Another beat of silence. One beat too long.

“I’m always all right,” he said. “Sleep, Nadezhda. I’ll see you Saturday.”

He hung up.

She stood on the sidewalk for a moment, holding the phone, watching her breath dissolve into the dark. Something in his voice had felt like a door closing slowly. She told herself it was tiredness — his and hers both. She told herself she was reading too much into the texture of a phone call because she’d spent twelve hours in an operating room and needed sleep.

She went back inside and finished her wine.

At 1:30 AM, she unlocked her apartment door, dropped her bag, and did not eat dinner because she had promised herself she would and she was very good at breaking promises to herself. She changed into the oversized Montreal Canadiens shirt she’d had since university and stood at the window for a long moment, looking at the city.

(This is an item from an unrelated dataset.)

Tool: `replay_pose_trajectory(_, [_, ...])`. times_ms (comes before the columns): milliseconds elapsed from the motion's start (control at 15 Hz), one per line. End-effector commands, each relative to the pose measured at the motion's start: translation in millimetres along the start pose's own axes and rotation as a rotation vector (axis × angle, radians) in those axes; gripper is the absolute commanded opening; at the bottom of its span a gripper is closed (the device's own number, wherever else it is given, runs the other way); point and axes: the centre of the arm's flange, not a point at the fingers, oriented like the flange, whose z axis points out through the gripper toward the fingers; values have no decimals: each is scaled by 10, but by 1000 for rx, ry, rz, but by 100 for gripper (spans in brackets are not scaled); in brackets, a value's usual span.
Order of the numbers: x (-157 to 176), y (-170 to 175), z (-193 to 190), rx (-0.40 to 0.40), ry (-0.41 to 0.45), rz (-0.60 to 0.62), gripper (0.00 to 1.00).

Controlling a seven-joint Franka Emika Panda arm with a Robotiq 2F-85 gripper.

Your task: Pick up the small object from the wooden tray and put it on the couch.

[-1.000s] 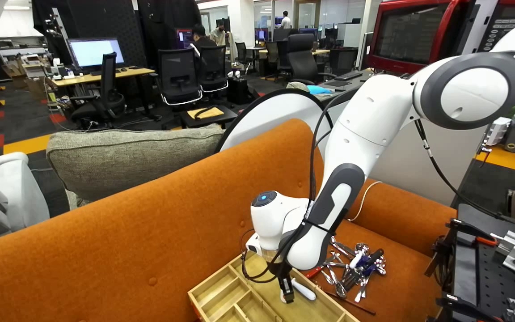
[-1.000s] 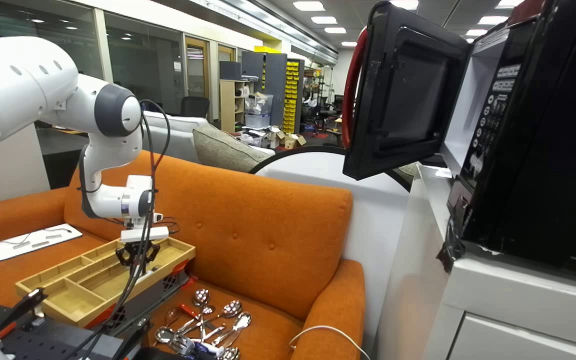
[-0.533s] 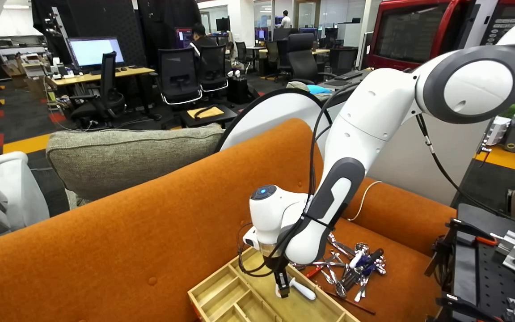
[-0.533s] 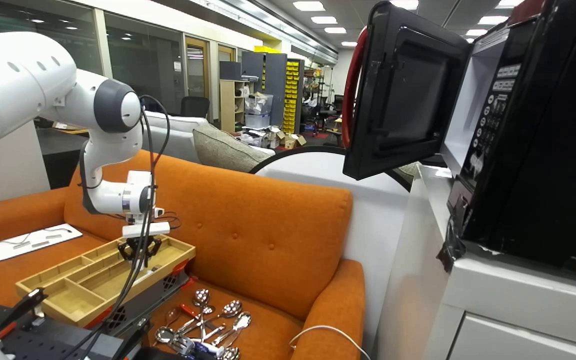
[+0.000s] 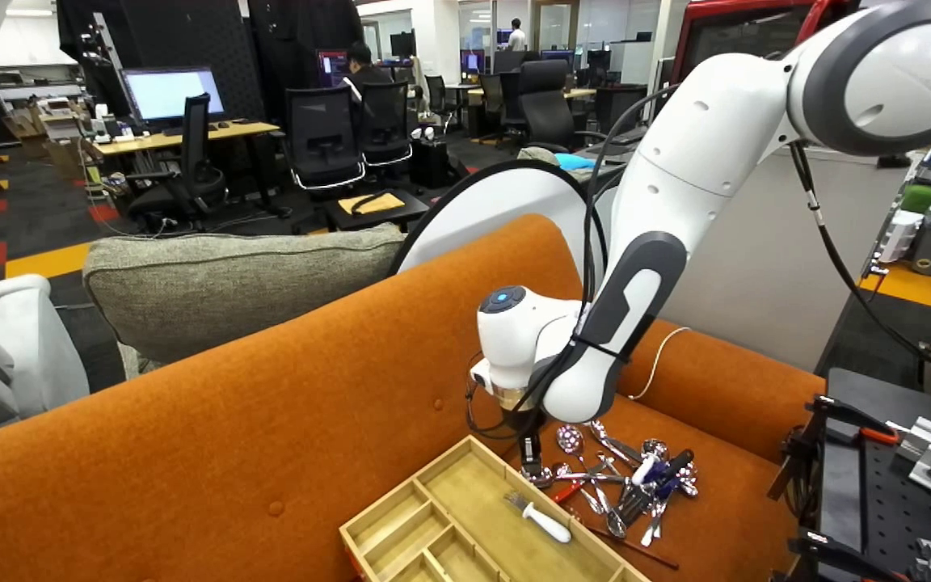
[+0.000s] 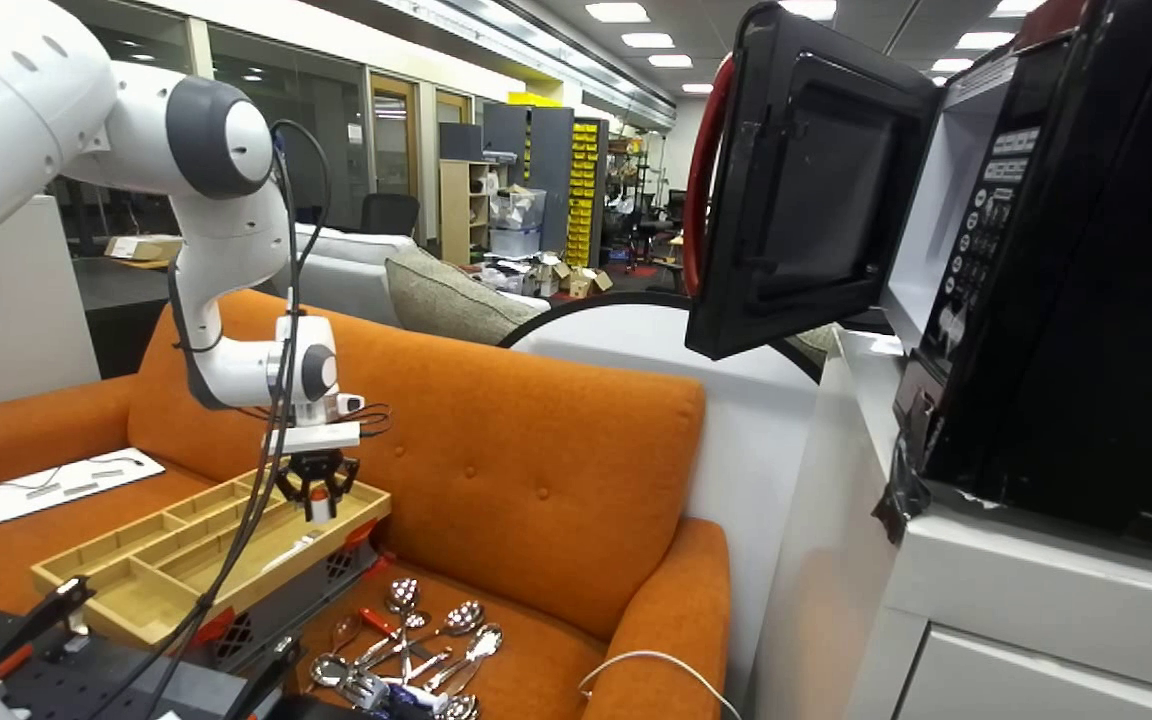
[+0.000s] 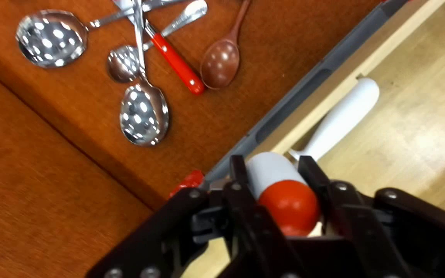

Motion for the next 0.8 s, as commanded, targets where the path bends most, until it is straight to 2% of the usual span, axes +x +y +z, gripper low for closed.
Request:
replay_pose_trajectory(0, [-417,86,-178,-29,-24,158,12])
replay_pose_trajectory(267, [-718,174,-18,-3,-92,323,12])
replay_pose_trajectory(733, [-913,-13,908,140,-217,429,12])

She loved this city in the way you loved things that had seen you become yourself. The crooked streets of the Plateau, the smell of poutine and cold air, the way the St. Lawrence sat broad and indifferent at the edge of everything. She had done her residency here. Had built her practice here. Had learned to be alone here in a way that didn’t feel like loneliness but like a choice.

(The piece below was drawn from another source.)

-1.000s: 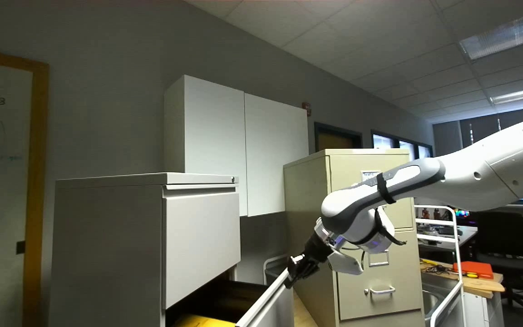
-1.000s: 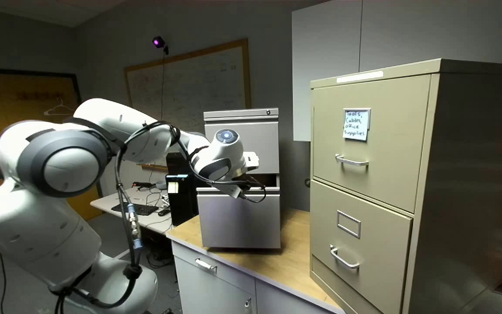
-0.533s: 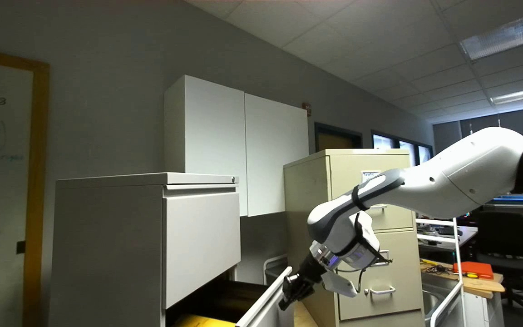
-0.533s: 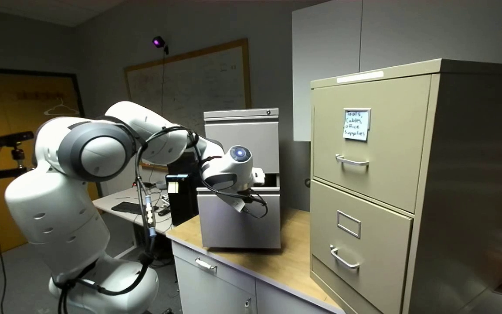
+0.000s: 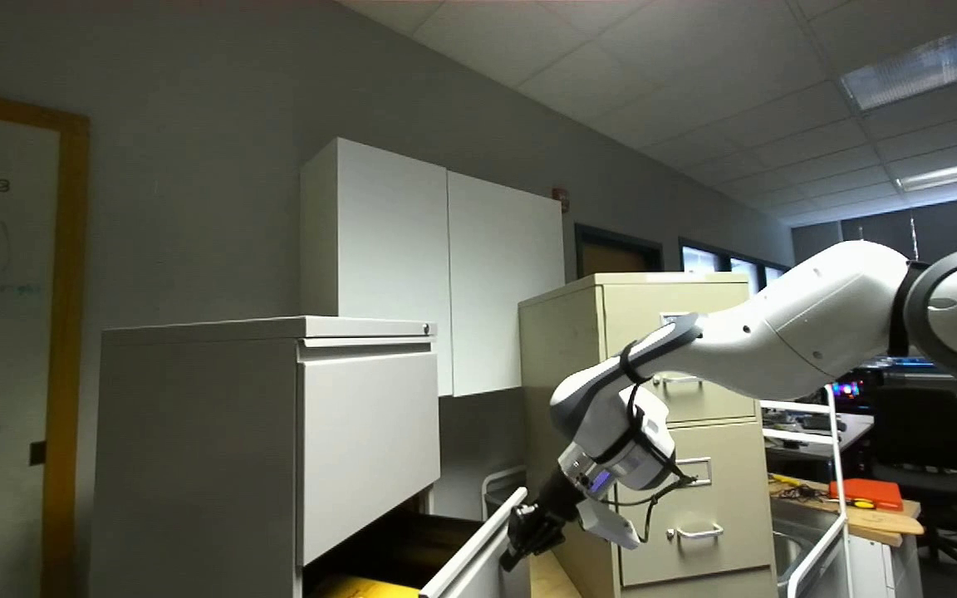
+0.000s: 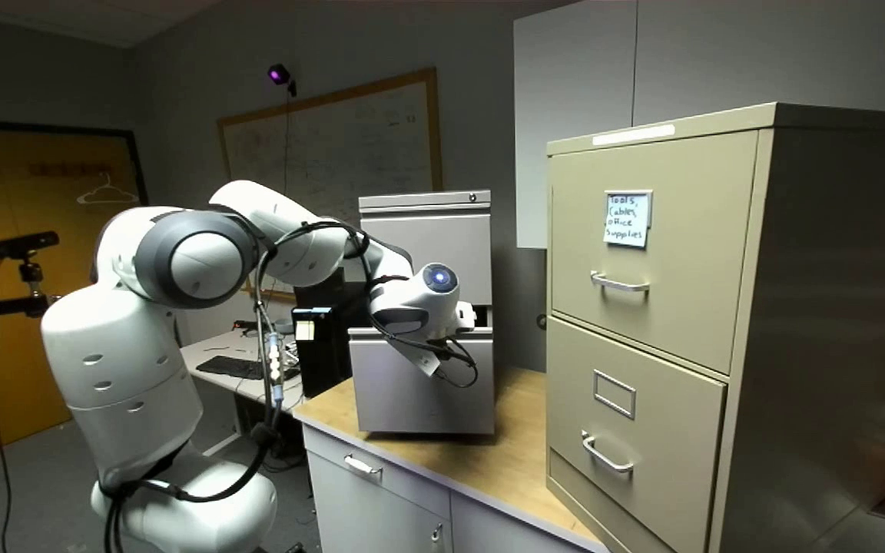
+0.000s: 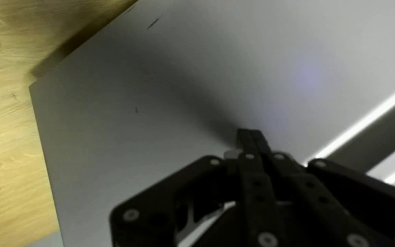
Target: Close the bottom drawer of the left cabinet
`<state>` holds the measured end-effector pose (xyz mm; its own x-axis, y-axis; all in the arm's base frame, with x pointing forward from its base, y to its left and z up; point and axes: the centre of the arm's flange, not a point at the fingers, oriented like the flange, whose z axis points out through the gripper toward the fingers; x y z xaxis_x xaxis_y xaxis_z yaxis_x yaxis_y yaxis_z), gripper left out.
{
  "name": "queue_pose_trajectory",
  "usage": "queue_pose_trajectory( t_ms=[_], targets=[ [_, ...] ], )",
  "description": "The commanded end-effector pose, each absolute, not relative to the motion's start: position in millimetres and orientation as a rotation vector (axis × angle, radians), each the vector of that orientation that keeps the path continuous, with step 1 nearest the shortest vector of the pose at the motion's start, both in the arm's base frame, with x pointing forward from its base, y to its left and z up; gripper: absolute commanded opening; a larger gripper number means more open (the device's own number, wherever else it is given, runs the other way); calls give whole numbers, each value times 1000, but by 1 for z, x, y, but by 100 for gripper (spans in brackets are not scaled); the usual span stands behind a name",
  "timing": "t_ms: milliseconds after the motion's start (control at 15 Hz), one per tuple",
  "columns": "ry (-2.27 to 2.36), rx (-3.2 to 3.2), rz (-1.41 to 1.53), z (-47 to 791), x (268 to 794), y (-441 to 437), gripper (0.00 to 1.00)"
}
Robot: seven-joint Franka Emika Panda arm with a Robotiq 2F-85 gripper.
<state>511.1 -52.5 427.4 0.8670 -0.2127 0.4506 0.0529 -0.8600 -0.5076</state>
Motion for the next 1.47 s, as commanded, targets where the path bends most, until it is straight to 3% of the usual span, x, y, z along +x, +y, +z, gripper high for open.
queue_pose_trajectory(
  t_ms=[0, 1400],
  targets=[
    [1, -2471, -741, 467, 563, -16, 0],
    [-392, -2471, -625, 521, 728, 97, 0]
  ],
)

She was twenty-seven years old and she had everything she had worked for.

She went to bed at 1:47 AM.

She dreamed, though she wouldn’t remember it in the morning — only the outline of it, vague and faintly sad. A woman with eyes like hers, singing something in Russian. The words just beyond reach. A warmth that dissolved the moment she tried to hold it.

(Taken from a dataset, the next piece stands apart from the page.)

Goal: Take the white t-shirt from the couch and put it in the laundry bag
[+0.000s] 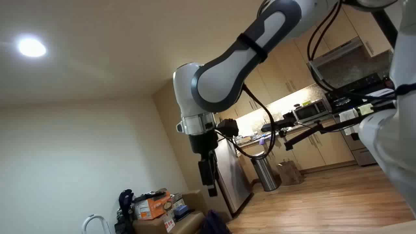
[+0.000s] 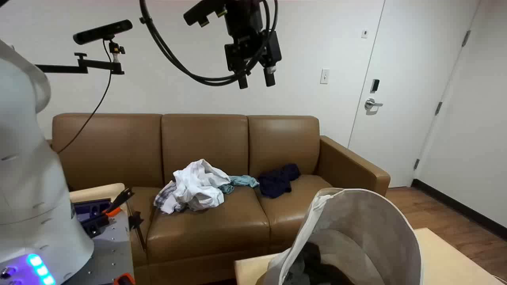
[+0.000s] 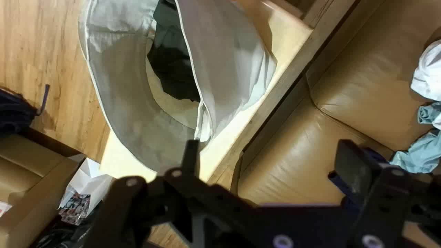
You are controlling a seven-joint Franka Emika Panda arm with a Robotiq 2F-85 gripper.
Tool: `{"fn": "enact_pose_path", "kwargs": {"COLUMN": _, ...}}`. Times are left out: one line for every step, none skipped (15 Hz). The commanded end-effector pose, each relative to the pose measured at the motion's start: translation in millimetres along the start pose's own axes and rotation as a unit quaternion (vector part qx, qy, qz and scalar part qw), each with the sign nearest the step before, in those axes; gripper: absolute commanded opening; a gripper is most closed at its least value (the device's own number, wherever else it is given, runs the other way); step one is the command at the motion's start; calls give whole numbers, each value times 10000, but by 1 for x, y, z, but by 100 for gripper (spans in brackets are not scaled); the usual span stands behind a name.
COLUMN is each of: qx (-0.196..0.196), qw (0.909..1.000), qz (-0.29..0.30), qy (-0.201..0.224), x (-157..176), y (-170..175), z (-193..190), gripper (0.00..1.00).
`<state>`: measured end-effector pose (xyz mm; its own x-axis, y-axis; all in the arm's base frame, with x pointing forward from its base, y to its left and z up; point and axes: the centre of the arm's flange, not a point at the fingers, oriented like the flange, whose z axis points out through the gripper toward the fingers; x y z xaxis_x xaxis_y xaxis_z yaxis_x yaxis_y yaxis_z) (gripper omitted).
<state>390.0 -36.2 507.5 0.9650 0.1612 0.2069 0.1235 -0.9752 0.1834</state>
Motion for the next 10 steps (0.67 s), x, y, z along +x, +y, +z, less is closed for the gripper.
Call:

She didn’t remember the dream.

But she woke up reaching for something.

Her phone was buzzing.

She registered it from the bottom of sleep — a distant irritant, like a fly in another room. She rolled away from it. It stopped. She began to sink back under.

It buzzed again.

3:17 AM.

She saw the time on the screen before she registered anything else. An unknown number. No area code she recognized. She frowned at it through the blurriness of broken sleep and let it ring out, then dropped the phone back on the nightstand and pulled the duvet up.

It buzzed again.

She ignored it. Her body was already sliding back toward sleep — the deep, greedy sleep of someone who had been awake for nineteen hours.

It buzzed again.

The same number.

She stared at the ceiling. Twelve hospitals in Montreal. Three separate contact numbers they could reach her on if there was an emergency. If something had happened to a patient—

It buzzed again.

Nadia sat up.

She reached for the phone. Her thumb hovered over the screen. Unknown number. No identification. 3:17 AM on a Wednesday in November, and someone was calling her five times in four minutes.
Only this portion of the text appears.